[DATASET CONTENT]
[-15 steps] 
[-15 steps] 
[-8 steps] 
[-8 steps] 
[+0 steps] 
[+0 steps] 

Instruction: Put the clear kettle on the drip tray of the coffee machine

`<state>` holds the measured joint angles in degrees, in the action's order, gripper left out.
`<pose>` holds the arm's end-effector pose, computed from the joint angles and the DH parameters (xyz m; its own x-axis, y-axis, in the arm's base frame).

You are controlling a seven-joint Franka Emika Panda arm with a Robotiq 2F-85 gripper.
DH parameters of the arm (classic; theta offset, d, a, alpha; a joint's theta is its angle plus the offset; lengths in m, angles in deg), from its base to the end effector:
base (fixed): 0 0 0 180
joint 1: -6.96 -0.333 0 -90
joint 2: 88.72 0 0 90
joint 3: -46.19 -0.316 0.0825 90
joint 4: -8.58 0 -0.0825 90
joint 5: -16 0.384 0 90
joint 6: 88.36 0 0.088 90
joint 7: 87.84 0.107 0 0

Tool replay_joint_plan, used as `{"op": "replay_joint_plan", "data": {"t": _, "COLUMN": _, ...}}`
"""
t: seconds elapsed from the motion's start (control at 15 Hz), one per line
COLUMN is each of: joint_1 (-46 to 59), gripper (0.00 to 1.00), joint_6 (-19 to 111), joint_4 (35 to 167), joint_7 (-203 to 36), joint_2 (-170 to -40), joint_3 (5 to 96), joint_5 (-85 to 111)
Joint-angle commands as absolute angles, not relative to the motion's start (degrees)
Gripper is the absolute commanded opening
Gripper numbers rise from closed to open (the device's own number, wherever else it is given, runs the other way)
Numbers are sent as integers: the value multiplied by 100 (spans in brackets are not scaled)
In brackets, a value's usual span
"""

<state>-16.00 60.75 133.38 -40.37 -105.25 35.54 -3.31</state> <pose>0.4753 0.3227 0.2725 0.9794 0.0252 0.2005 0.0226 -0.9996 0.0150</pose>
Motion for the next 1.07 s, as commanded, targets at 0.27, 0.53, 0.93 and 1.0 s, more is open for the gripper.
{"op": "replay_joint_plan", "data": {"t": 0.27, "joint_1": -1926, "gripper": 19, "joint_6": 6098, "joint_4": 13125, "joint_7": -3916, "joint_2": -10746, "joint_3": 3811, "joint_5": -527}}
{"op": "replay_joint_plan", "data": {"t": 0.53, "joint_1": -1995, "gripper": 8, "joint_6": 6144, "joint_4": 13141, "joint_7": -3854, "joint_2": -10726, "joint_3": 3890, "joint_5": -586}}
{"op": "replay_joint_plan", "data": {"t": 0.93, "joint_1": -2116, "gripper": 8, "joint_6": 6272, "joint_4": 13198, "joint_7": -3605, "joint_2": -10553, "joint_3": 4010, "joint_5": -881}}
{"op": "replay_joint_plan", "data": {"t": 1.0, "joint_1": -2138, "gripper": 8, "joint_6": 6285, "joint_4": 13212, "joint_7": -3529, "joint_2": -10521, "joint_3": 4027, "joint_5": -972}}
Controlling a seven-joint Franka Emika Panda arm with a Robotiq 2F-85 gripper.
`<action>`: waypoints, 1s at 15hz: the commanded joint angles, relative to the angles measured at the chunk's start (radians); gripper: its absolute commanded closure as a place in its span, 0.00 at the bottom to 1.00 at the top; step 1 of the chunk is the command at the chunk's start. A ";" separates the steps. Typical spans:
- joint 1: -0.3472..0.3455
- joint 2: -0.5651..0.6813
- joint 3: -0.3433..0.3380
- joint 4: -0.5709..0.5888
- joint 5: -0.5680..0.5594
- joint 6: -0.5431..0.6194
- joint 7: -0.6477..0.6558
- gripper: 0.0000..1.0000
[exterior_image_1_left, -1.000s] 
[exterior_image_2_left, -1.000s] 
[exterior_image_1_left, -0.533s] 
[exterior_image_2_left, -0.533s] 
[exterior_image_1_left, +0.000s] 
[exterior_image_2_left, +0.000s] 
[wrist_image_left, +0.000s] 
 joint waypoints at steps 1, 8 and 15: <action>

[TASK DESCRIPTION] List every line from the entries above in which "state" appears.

[TASK RESPONSE]
`<state>` holds the measured joint angles in degrees, in the action's order, gripper left out.
<state>-16.00 60.75 133.38 -40.37 -105.25 35.54 -3.31</state> <pose>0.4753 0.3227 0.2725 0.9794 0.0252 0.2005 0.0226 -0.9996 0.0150</pose>

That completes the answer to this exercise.